Data reporting seems on the surface to be very simple. Three-tiered application, with a data layer (SQL Server, for example), an object layer (class library), and a presentation layer (a website). The reporting application is great with a small data set without much issue. You have a finite set of filters, up to the number of columns in the data set being reported on, and you present the report based on those filters. Easy, right?

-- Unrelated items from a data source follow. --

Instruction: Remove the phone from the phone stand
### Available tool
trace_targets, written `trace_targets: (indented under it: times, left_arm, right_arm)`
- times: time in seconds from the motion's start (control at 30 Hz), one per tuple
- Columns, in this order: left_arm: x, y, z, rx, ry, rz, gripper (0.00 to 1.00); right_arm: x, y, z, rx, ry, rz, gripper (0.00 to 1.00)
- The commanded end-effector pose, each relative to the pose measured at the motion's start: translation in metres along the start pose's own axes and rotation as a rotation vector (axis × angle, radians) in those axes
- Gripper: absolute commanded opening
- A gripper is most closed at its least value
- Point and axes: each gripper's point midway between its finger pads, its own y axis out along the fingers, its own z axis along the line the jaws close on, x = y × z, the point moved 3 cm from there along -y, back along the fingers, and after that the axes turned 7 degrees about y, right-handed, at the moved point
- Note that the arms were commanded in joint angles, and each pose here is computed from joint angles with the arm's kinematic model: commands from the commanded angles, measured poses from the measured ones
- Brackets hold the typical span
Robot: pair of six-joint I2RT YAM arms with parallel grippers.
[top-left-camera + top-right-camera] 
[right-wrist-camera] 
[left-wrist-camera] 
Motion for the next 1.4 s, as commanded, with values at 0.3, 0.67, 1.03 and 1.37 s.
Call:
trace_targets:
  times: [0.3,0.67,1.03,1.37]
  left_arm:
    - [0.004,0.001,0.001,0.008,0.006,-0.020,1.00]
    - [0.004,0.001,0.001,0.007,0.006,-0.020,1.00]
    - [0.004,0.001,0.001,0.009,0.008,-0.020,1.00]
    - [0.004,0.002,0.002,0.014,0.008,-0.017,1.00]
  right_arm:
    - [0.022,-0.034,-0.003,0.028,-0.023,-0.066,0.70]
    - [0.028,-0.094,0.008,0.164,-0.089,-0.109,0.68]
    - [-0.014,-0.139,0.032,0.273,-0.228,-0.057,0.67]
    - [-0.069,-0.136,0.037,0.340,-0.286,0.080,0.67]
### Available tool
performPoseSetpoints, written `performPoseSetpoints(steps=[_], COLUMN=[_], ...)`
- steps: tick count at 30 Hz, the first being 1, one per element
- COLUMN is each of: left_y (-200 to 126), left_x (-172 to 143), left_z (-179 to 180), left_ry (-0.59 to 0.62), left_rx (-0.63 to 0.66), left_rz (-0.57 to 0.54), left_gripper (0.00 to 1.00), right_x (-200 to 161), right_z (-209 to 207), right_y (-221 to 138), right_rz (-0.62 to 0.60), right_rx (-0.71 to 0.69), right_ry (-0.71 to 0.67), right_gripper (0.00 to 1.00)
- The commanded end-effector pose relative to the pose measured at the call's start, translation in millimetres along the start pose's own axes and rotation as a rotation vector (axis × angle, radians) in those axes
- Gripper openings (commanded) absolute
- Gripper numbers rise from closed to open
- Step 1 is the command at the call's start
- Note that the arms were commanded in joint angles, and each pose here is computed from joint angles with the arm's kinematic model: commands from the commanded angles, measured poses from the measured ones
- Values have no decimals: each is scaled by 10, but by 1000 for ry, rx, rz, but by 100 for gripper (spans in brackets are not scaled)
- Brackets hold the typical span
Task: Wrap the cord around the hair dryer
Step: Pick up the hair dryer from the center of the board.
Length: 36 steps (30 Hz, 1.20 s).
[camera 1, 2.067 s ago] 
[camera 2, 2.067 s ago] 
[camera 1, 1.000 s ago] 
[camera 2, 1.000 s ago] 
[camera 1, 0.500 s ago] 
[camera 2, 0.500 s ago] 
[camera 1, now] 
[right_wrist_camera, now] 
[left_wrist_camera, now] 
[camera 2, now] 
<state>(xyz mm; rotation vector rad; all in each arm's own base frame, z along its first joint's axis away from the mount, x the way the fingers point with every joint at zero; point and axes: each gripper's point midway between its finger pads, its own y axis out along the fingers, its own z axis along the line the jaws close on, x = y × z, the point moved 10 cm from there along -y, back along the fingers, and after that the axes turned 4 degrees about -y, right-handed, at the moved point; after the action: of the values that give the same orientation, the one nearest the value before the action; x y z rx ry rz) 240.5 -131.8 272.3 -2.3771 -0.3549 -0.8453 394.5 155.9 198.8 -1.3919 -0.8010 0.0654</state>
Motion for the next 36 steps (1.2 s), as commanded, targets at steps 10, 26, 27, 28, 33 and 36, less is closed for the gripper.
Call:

Well, what about when the data set is getting bigger? How can you manage that and still present a reasonable user experience?
Many times, as a requirement, I will be given “page renders in 5 seconds after each filter”, even when the dataset reaches the millions or even billions of rows. For a while, you can get away with creative indexing. When you know the requirements are not “filter on every column”, you can index columns that will be filtered pretty easily and that gets you some impressive speed gains into the billions of rows of data. One day I will do a detailed post about how indexes work. It’s pretty neat stuff.
But, even the indexes can’t help forever. It helps if the data sets are static between re-indexing, but it can be even worse if the data keeps moving around on you. So now, you have to come up with a strategy using pre-compiled reporting data sets.
Pre-compiling involves knowing the filters that are going to be used, and taking a snapshot of the data at every permutation of the filters. I will leave the storage of this data up to you. Is it a copy of the data in multiple new tables? Is it a table of recIDs with a filter ID column? You get to architect that one. Good luck.
But, how many permutations are there? It can be crazy, of course. Let’s use an example:
I am a data analyst at a government agency that would has the following data on the individual citizens of the US:
- Income – let’s say 10 bucket-ized ranges, like 0-25K, 25-50K, etc. Doesn’t matter to this example.
- Family Size – 10 categories, Let’s say 1-10+
- Home Owner? – 2 categories
- Race Code – Let’s say 5 categories
- Zip Code – lots and lots…
- State – 50 plus “other”.
Now, the application is to report on data filtered on all of these factors. So, we need pre-compiled data sets for each permutation of the filters. Let’s skip zip code for a minute and consider all of the data sets we need. Remember, it’s all plus one since the filter may include “NOT filtered” for a field. So, that’s 11 x 11 x 3 x 6 x 52 = 113,256 data sets. If we want to limit to not pre-compiling for State, we have a more reasonable 2178 data sets. We can index each sub-data set on the state field, and we get some really great performance. Either way, that seems like a lot of stuff, and we have not even added in zip code.
So, pre-compiling all possible data sets here is not a reasonable option. How can we use the concept of pre-compiling but not have thousands of subsets? One good way would be to create pre-compiled subsets of each single filter. So, there would be 10 income ones, 10 family ones, 2 home owner ones, 5 race code ones, which is only 10 + 10 + 2 + 5 = 27, and each of these sets would be indexed on zip code and state. Then, we can just inner join (Venn Diagram intersection if you are doing this in the object layer with lists or sets) the data to get the final filtered data.
This way, we are using the concept of pre-compiled data, indexes, and SQL’s inner join (or the object layer’s set functionality) to all provide the best possible user experience for the lowest computing cost.